Assuming you’re paying attention to the road, or texting, or going 90 in a 55, billboards have only a fraction of a second to catch your attention. (Unless of course you live in L.A., in which case they have hours.) The same applies to websites. Users have become so accustomed to the quick fix of information they can get and actions they can perform on the Internet, that they have come to expect it.

We are always in a hurry when doing something online, and we expect to get what we need in a matter of seconds. Essentially, we are usually browsing the web at about 60mph – with only seconds to get a glimpse of important information.

From Steven Krug’s Don’t Make Me Think (2005):

“If your audience is going to act like you’re designing billboards, then design great billboards.”

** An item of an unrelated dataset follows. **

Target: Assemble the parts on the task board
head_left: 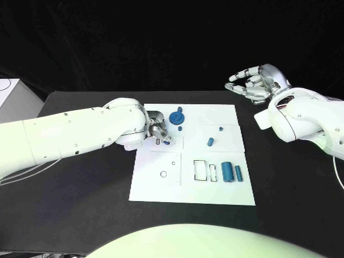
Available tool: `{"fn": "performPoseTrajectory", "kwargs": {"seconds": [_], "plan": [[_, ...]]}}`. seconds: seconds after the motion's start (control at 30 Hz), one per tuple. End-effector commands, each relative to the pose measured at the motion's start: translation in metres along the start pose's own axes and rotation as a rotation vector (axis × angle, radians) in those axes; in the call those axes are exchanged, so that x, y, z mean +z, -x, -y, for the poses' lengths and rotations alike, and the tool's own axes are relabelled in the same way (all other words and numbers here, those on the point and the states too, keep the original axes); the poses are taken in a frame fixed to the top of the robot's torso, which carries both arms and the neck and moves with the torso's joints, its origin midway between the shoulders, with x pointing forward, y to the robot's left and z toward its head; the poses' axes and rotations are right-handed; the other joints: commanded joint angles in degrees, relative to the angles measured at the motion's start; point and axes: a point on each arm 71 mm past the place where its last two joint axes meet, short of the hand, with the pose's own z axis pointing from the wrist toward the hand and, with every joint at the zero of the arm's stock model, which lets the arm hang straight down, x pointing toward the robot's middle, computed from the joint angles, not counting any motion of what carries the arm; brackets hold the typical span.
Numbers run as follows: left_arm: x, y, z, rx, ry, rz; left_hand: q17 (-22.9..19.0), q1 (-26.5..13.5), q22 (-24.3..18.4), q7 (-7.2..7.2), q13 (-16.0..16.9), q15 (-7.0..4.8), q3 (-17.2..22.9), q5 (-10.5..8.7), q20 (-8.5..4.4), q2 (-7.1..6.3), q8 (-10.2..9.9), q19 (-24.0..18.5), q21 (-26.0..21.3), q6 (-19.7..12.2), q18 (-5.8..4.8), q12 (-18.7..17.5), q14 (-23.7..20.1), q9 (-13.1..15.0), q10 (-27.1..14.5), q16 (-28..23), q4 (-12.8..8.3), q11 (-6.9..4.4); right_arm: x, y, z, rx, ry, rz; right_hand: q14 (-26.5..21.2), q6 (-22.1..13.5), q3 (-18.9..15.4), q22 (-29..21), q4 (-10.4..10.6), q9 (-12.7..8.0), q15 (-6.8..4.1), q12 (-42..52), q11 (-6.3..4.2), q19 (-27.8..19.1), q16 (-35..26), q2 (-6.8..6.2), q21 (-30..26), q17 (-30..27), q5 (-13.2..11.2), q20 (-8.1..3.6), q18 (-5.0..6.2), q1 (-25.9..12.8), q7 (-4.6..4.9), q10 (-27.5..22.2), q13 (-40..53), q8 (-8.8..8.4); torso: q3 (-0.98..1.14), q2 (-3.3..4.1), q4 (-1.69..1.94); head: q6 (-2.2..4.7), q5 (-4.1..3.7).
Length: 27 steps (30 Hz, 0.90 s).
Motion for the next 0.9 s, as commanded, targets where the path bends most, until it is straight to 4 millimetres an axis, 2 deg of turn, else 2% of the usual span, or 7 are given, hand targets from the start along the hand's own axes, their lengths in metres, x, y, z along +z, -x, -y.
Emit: {"fn": "performPoseTrajectory", "kwargs": {"seconds": [0.03,0.43,0.67,0.9], "plan": [[0.0008,-0.0055,0.0031,0.015,-0.008,-0.035,14.37,-0.75,3.1,-1.17,0.42,-0.6,10.6,-0.18,0.05,-0.05,0.42,0.44,0.39,1.69,-1.09,0.46,5.82,-0.06,0.69,0.28,-11.17,-0.03,-0.0002,-0.0013,-0.0008,-0.007,0.012,-0.016,4.21,-0.37,0.36,9.81,-0.02,0.01,0.19,-0.37,0.08,2.47,-0.26,0.03,-0.22,8.15,0.23,0.27,0.73,-0.48,0.06,-0.46,9.03,0.27,0.02,0.01,0.01,-0.08,-0.04],[0.0022,-0.0049,0.0049,0.008,-0.01,-0.025,14.34,-1.06,3.49,-1.46,0.97,-0.8,9.71,-0.63,-0.14,0.65,0.47,0.73,0.51,2.13,-1.18,0.78,5.81,-0.06,1.2,0.26,-10.73,-0.27,-0.0001,-0.0017,-0.001,-0.007,0.013,-0.017,4.2,-0.39,0.4,9.74,-0.01,0.01,0.18,-0.36,0.07,2.43,-0.29,0.01,-0.34,8.13,0.27,0.26,0.75,-0.63,0.05,-0.45,9.03,0.31,0.03,0.02,0.0,-0.15,-0.06],[0.0031,-0.0041,0.0058,0.002,-0.012,-0.017,14.24,-1.89,3.57,-1.96,0.47,-1.12,6.63,-1.43,-0.46,1.22,0.6,0.83,0.46,2.85,-1.21,0.32,5.78,-0.03,1.32,0.2,-9.72,-0.63,0.0,-0.0017,-0.0009,-0.007,0.012,-0.018,4.2,-0.39,0.4,9.74,-0.01,0.01,0.18,-0.36,0.07,2.43,-0.29,0.01,-0.34,8.13,0.27,0.26,0.75,-0.63,0.05,-0.45,9.03,0.31,0.07,-0.01,0.02,-0.11,-0.15],[0.0047,-0.0039,0.0067,0.002,-0.01,-0.019,14.12,-2.2,3.56,-1.99,0.19,-1.17,5.44,-1.7,-0.54,1.39,0.4,0.84,0.42,2.71,-1.21,0.02,5.74,-0.1,1.14,0.13,-9.19,-0.66,-0.0001,-0.0019,-0.0009,-0.007,0.011,-0.019,4.19,-0.4,0.41,9.75,0.0,0.01,0.18,-0.4,0.07,2.44,-0.31,0.02,-0.32,8.08,0.28,0.26,0.75,-0.68,0.05,-0.49,8.99,0.32,0.03,0.01,0.03,-0.22,-0.17]]}}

What’s that? You’ve never designed a billboard? No worries. We will split this article up into two sections: design and content. Both have techniques to help gain and keep readers attention when they are visiting your site in a hurry.

First Impressions

First impressions are everything when it comes to the web. Within the first second, your website needs to establish its brand, credibility and trust. A design that is aesthetically pleasing might keep you around for a couple extra seconds – but ultimately, if you don’t know or trust the brand, the site has failed an important test.

The average user is much less critical about design than web designers and developers.It’s important to note, however, that us web designers and developers have much less tolerance for poor design than the average user. We have a solid foundation of design skills that make us much more critical of websites. So let’s say the average user is not quite so judgmental, and will be a little more forgiving with an uglier site.

No matter how ugly the site, there are two elements that should grab user’s attention right away:

1) Prominent Logo/Title

Let users know where they are. A most common convention is to keep a logo and tagline in the upper left or center of the page that always links home. Taglines should be clever but easy to understand, and should appropriately reflect what your site is about.

2) Clean Navigation

The navigation system is the user’s visual roadmap. It gives them an idea of what kind of content they can find here and where they should start. Primary links should be easy to read and above the scroll of the page. Additionally, for more interactive sites, you might consider including utility links in the upper right. Utility links include actions such as ‘purchase’, ‘login/logout’, ‘search’, etc.

Kiwi Bank

Kiwi bank does a good job of creating a clean and attractive site design that doesn’t sacrifice the prominent logo and clear navigation. It is simple for users to see where they are and what they can do there.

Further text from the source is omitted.